Ohio’s largest newspapers have refused to report on research that undermines arguments for the Obamacare Medicaid expansion, which would make more low-income Ohioans dependent on government without necessarily improving their health.
The Columbus Dispatch, Cleveland Plain Dealer, Cincinnati Enquirer, Akron Beacon Journal, and Toledo Blade have circled their wagons around several major studies contradicting Governor John Kasich’s pro-Obamacare narrative.
For instance, a National Bureau of Economic Research (NBER) working paper released in early July reviewed a 2005 Tennessee cut to Medicaid eligibility. The authors concluded the Obamacare Medicaid expansion could shift up to 4.2 million Americans from private health insurance into Medicaid and cost 940,000 jobs by reducing incentives for able-bodied childless adults to find work.

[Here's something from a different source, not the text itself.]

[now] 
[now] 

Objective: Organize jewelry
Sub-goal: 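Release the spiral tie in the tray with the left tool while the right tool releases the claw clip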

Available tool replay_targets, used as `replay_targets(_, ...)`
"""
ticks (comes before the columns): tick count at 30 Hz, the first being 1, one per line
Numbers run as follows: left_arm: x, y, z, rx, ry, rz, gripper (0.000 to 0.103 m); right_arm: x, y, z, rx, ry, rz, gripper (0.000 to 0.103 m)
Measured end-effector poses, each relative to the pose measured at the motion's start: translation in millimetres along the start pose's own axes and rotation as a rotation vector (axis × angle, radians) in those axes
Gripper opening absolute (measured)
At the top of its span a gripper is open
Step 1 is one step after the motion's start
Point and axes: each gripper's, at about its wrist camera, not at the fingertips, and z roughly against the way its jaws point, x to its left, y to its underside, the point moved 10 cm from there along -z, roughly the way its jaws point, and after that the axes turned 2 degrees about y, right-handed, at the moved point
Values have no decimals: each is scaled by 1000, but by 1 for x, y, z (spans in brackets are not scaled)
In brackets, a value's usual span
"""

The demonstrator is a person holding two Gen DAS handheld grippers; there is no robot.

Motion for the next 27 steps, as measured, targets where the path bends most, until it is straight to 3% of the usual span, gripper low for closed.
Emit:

How have the Dispatch, Plain Dealer, Enquirer, Beacon Journal, and Blade responded to this news about a policy they’ve endorsed as a way to help the poor and boost Ohio’s economy?
They have pretended the NBER paper doesn’t exist. July 29 LexisNexis searches for “National Bureau of Economic Research,” “TennCare,” and the authors’ names all came up empty.
This omission is the latest in a months-long trend from newspapers that have helped the Kasich Administration hide worrisome Obamacare Medicaid expansion cost projections.
On May 1, The New England Journal of Medicine published a study of Oregon’s Medicaid program concluding Medicaid coverage “generated no significant improvements in measured physical health outcomes in the first 2 years,” and did not produce “significant changes in visits to the emergency department or hospital admissions.”
The Dispatch, Plain Dealer, Enquirer, Beacon Journal, and Blade have all repeated the Republican governor’s assurances Medicaid expansion would make Ohio’s poor healthier while easing the strain on hospitals and privately-insured Ohioans by reducing emergency room visits.
What sort of news treatment have contradictory findings printed in one of the world’s most prestigious medical journals warranted during the past three months?
The Enquirer published a June 23 op-ed from Buckeye Institute President Robert Alt which noted the results from Oregon. No Enquirer news stories discussed the study, and the other four papers ignored it completely.
Keep in mind, the Dispatch alone ran 60 news stories about the Obamacare Medicaid expansion between February 4 and June 18, with titles including “Medicaid expansion crucial to mentally ill,” and “Without Medicaid expansion, poorest lose.”
On March 13, Foundation for Government Accountability (FGA) CEO Tarren Bragdon gave Ohio House testimony detailing FGA’s analysis of Medicaid expansions in Arizona, Delaware, Maine, and Oregon. FGA Research Director Jonathan Ingram shared the same data in a white paper published on June 12 by Opportunity Ohio.
FGA found that in all four states, expanding Medicaid did not reduce the percentage of the population without health insurance as proponents promised; instead, citizens were pushed from private insurance into Medicaid.
Not once have the Dispatch, Plain Dealer, Enquirer, Beacon Journal, or Blade reported FGA’s findings.
On March 11, Media Trackers published a review of charity care funding Ohio Hospital Association (OHA) members reported in their IRS filings, which revealed that most OHA members would have netted millions in their most recent fiscal years even with no charity care offsets.
Kasich and OHA have used Obamacare cuts to charity care funding as an argument for expanding Medicaid, warning that without Medicaid expansion hospitals around the state will be unable to afford charity care. Newspapers have carried this warning far and wide since early February.
The Dispatch, Plain Dealer, Enquirer, Beacon Journal, and Blade have ignored evidence this talking point is false, though Alt cited our work during the same March 13 House hearing where Bragdon testified.
All five papers have also neglected to mention that 28 percent of Ohio doctors already refused to take new Medicaid patients in 2011, even though this fact was included in a March 2013 report from the Health Policy Institute of Ohio (HPIO), whose January study supporting Medicaid expansion the papers have quoted frequently.
The same is true of Gov. Kasich’s claims the Obamacare Medicaid expansion would be funded by “$13 billion of Ohio’s tax dollars” that will be spent in other states if the legislature refuses to expand Medicaid. Media Trackers first debunked this talking point on February 18, and Cato Institute Health Policy Director Michael Cannon refuted it during March 13 House testimony.
This may be the clearest sign of how much news Ohio’s “objective” news outlets are willing to obstruct: for over four months, Ohio’s five largest newspapers have had proof the governor is misleading Ohioans about billions per year in Obamacare funding – and not one reporter has breathed a word of it.